Although it is not clear to me why https://github.com/openshift/cluster-kube-apiserver-operator/pull/941 is not a fix for the panic that lead me to open this bug, so I'm fine if this gets re-closed as a dup ;).
This will be fixed by https://github.com/kubernetes/kubernetes/pull/94589
The fix you referenced Trevor is for KAS operator (during graceful shutdown, controllers that have not started yet because they were waiting for caches to sync received context close which closed the channel the WaitForCacheSync() used which resulted in panic inside that controller.
The fix Lukasz is working on is in operand and require backport from upstream.
*** Bug 1879208 has been marked as a duplicate of this bug. ***
See the search results: https://search.ci.openshift.org/?search=Undiagnosed+panic+detected+in+pod&maxAge=168h&context=2&type=junit&name=&maxMatches=5&maxBytes=20971520&groupBy=job
Matched keywords 'Observed a panic: runtime error: invalid memory address or nil pointer dereference', there are total nine which involves openshift-apiserver_apiserver and openshift-kube-apiserver_kube-apiserver. Some are related to 4.3/4.4/4.5, others are related to indeterminate version，will observe a couple of days about this.

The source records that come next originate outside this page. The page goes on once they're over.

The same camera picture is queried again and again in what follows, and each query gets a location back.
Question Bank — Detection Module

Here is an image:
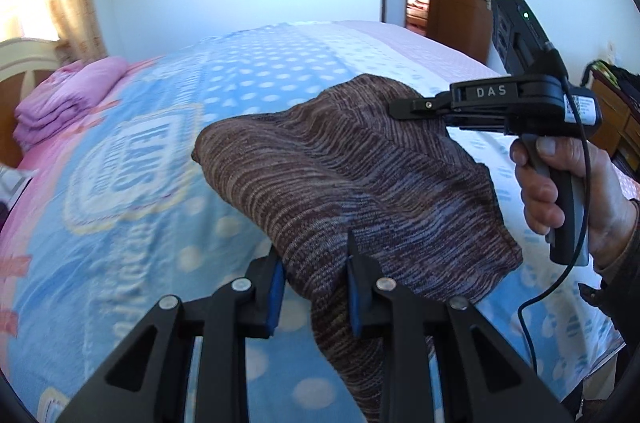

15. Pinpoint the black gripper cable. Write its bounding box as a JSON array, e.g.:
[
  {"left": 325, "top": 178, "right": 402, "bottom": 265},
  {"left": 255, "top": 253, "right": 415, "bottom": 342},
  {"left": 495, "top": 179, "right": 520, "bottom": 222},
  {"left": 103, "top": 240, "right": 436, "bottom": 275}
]
[{"left": 517, "top": 42, "right": 594, "bottom": 377}]

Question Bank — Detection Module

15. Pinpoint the blue polka-dot bed blanket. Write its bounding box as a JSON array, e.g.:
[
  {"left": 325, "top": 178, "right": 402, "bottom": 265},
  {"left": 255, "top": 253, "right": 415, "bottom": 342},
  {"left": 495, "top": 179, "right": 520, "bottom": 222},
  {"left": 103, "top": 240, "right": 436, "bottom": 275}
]
[{"left": 1, "top": 22, "right": 623, "bottom": 422}]

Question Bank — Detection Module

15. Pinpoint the brown striped knit sweater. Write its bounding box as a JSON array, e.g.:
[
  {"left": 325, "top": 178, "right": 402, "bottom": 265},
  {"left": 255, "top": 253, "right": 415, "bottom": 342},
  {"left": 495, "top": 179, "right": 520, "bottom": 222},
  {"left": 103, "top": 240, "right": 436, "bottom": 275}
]
[{"left": 192, "top": 74, "right": 523, "bottom": 422}]

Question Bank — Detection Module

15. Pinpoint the patterned white pillow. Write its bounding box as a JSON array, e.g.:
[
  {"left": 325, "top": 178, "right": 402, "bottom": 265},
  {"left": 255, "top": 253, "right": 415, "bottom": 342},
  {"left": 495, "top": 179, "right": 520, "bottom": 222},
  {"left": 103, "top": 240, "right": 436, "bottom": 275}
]
[{"left": 0, "top": 164, "right": 37, "bottom": 211}]

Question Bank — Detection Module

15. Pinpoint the orange window curtain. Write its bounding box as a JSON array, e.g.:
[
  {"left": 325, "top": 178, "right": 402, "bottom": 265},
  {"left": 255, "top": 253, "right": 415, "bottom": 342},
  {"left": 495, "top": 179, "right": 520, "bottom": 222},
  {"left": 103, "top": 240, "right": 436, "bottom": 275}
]
[{"left": 48, "top": 0, "right": 107, "bottom": 62}]

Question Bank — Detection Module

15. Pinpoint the folded pink quilt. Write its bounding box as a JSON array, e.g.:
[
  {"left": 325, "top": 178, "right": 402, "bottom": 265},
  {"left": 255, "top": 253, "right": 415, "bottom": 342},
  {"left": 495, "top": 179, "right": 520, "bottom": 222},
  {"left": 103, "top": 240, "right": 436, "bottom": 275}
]
[{"left": 13, "top": 56, "right": 128, "bottom": 152}]

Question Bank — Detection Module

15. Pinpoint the person's right hand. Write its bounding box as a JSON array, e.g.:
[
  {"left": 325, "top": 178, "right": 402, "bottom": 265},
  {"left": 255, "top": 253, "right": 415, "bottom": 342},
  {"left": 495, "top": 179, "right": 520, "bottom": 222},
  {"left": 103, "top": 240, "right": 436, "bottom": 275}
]
[{"left": 508, "top": 135, "right": 640, "bottom": 271}]

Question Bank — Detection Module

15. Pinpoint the cream wooden headboard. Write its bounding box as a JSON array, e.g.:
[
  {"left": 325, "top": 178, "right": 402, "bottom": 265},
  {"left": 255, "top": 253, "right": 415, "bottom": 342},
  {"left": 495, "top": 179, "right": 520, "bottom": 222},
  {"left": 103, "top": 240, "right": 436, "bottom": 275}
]
[{"left": 1, "top": 39, "right": 60, "bottom": 168}]

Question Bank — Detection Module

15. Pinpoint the wooden dresser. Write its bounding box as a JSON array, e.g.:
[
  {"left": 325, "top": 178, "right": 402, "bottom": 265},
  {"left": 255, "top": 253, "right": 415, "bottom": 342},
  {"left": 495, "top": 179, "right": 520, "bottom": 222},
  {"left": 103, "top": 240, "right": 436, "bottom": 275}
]
[{"left": 582, "top": 59, "right": 640, "bottom": 180}]

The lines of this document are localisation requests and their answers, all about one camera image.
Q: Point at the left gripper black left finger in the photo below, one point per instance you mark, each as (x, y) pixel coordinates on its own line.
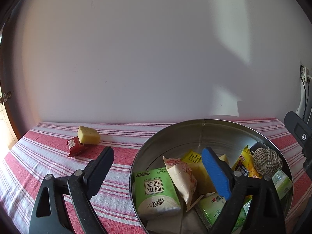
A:
(50, 215)

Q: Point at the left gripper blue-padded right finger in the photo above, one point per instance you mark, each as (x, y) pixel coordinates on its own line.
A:
(265, 214)

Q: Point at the green white tissue pack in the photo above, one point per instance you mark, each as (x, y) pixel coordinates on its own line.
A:
(282, 183)

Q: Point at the black cardboard box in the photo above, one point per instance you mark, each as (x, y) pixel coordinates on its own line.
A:
(256, 146)

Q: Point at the woven rope ball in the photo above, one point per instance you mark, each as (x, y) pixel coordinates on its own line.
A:
(267, 161)

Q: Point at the orange-yellow snack packet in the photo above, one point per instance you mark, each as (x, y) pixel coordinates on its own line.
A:
(244, 164)

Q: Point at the yellow noodle snack packet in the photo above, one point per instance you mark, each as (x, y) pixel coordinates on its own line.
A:
(204, 183)

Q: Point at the pink floral marshmallow packet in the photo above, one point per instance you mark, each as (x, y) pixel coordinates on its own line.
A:
(184, 180)

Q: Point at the light green tissue pack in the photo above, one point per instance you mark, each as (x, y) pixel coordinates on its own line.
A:
(211, 205)

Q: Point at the red snack packet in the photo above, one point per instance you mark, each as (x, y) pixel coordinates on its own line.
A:
(75, 147)

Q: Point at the round metal cookie tin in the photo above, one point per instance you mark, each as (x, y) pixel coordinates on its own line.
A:
(227, 140)

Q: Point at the yellow sponge block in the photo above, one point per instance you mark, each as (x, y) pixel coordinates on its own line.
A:
(88, 135)

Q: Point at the wall power socket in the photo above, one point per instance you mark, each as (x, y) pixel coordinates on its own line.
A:
(304, 73)

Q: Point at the dark wooden door frame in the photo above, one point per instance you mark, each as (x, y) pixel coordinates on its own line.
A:
(14, 134)

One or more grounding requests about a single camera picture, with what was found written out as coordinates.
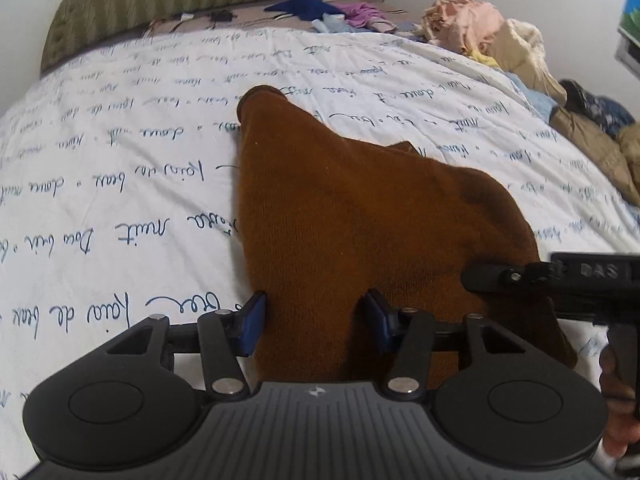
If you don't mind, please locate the brown knit sweater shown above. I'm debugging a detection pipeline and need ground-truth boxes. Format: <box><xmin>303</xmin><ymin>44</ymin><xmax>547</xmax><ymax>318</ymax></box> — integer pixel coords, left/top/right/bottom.
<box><xmin>236</xmin><ymin>86</ymin><xmax>577</xmax><ymax>382</ymax></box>

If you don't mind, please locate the peach pink clothes pile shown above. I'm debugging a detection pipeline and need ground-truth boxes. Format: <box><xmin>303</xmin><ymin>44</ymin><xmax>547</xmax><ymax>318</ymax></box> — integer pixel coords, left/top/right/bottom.
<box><xmin>422</xmin><ymin>0</ymin><xmax>504</xmax><ymax>54</ymax></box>

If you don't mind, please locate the right hand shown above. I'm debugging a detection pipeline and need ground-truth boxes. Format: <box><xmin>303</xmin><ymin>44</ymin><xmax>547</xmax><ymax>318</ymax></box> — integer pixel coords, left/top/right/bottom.
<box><xmin>599</xmin><ymin>347</ymin><xmax>639</xmax><ymax>458</ymax></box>

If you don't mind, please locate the tan padded garment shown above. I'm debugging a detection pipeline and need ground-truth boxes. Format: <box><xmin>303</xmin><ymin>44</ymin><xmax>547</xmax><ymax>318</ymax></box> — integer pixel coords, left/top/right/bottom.
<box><xmin>550</xmin><ymin>106</ymin><xmax>640</xmax><ymax>206</ymax></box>

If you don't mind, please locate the dark floral garment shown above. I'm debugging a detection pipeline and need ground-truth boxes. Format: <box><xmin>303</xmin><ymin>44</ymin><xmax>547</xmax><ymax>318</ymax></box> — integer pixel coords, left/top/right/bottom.
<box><xmin>560</xmin><ymin>79</ymin><xmax>636</xmax><ymax>140</ymax></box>

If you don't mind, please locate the white script-print bedsheet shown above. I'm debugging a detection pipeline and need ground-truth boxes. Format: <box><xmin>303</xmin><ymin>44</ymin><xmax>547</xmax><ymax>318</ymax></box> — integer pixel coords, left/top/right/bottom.
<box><xmin>1</xmin><ymin>27</ymin><xmax>639</xmax><ymax>479</ymax></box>

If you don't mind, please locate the light blue garment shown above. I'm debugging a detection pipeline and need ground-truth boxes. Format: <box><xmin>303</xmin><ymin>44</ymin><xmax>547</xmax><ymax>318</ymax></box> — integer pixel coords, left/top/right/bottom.
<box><xmin>504</xmin><ymin>72</ymin><xmax>556</xmax><ymax>124</ymax></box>

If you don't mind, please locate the cream padded jacket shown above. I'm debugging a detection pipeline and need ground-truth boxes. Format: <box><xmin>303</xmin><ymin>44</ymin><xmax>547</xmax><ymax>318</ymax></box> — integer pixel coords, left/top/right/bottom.
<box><xmin>480</xmin><ymin>18</ymin><xmax>567</xmax><ymax>106</ymax></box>

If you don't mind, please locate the flower picture poster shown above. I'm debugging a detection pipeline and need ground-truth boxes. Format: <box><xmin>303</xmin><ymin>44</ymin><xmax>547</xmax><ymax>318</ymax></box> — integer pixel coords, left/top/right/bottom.
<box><xmin>618</xmin><ymin>0</ymin><xmax>640</xmax><ymax>47</ymax></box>

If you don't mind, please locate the purple garment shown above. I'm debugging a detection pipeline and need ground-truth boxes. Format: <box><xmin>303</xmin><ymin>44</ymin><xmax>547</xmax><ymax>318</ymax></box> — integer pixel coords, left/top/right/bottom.
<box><xmin>333</xmin><ymin>2</ymin><xmax>398</xmax><ymax>34</ymax></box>

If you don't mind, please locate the dark blue garment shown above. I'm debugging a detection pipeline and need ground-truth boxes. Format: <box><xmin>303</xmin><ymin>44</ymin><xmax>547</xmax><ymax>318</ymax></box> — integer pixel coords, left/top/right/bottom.
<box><xmin>265</xmin><ymin>0</ymin><xmax>343</xmax><ymax>22</ymax></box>

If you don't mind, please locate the black cable on bed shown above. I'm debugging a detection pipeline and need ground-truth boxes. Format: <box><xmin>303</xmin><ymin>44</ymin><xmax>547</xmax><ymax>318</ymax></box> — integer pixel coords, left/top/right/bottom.
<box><xmin>150</xmin><ymin>8</ymin><xmax>241</xmax><ymax>32</ymax></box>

In the past seven days, no longer saw the panic from 4.6 related tests, still existed on 4.3,4.4 and 4.5, here is searching results: https://search.ci.openshift.org/?search=kube-apiserver.log.*Observed+a+panic%3A+runtime+error%3A+invalid+memory+address+or+nil+pointer+dereference&maxAge=168h&context=2&type=junit&name=&maxMatches=5&maxBytes=20971520&groupBy=job.